Only the lines from the start of the material through the line containing "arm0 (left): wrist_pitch" are to be extracted, exactly as they appear.

+ + + + +

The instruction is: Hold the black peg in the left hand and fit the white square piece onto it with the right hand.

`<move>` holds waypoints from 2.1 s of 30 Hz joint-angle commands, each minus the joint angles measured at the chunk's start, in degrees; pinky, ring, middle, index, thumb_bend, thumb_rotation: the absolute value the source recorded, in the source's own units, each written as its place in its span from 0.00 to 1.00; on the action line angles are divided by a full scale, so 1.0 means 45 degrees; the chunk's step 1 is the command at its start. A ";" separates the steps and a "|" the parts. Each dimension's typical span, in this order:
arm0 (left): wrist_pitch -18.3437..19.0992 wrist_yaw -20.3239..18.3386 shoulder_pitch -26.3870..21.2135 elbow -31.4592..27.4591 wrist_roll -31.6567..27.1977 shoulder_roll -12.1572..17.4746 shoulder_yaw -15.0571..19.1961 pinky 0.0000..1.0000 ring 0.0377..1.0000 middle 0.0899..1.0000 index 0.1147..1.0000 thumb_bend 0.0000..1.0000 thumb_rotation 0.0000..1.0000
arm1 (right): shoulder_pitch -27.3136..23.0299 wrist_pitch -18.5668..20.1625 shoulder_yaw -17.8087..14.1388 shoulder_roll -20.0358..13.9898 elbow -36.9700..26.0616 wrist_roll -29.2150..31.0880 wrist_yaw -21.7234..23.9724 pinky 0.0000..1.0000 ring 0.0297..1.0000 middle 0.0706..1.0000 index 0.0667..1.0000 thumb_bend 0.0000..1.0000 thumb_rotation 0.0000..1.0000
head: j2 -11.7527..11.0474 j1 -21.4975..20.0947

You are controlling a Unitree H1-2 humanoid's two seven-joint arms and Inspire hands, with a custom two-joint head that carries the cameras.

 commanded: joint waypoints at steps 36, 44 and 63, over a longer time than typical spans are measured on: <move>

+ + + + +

**YOUR SOLUTION:**
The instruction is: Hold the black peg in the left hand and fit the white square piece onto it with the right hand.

`<move>` holds waypoints from 2.1 s of 30 Hz joint-angle commands, each minus the joint angles measured at the chunk's start, in degrees; pinky, ring, middle, index, thumb_bend, thumb_rotation: the absolute value the source recorded, in the source's own units, each written as its place in its span from 0.00 to 1.00; on the action line angles are divided by a full scale, so 1.0 means 45 degrees; the chunk's step 1 is the command at its start. A ";" separates the steps and a "|" the parts. Each dimension's typical span, in this order:
arm0 (left): wrist_pitch -18.3437..19.0992 wrist_yaw -20.3239..18.3386 shoulder_pitch -26.3870..21.2135 elbow -31.4592..27.4591 wrist_roll -31.6567..27.1977 shoulder_roll -12.1572..17.4746 shoulder_yaw -15.0571..19.1961 pinky 0.0000..1.0000 ring 0.0377..1.0000 middle 0.0899..1.0000 index 0.1147..1.0000 thumb_bend 0.0000..1.0000 thumb_rotation 0.0000..1.0000

No more work is needed for this exercise.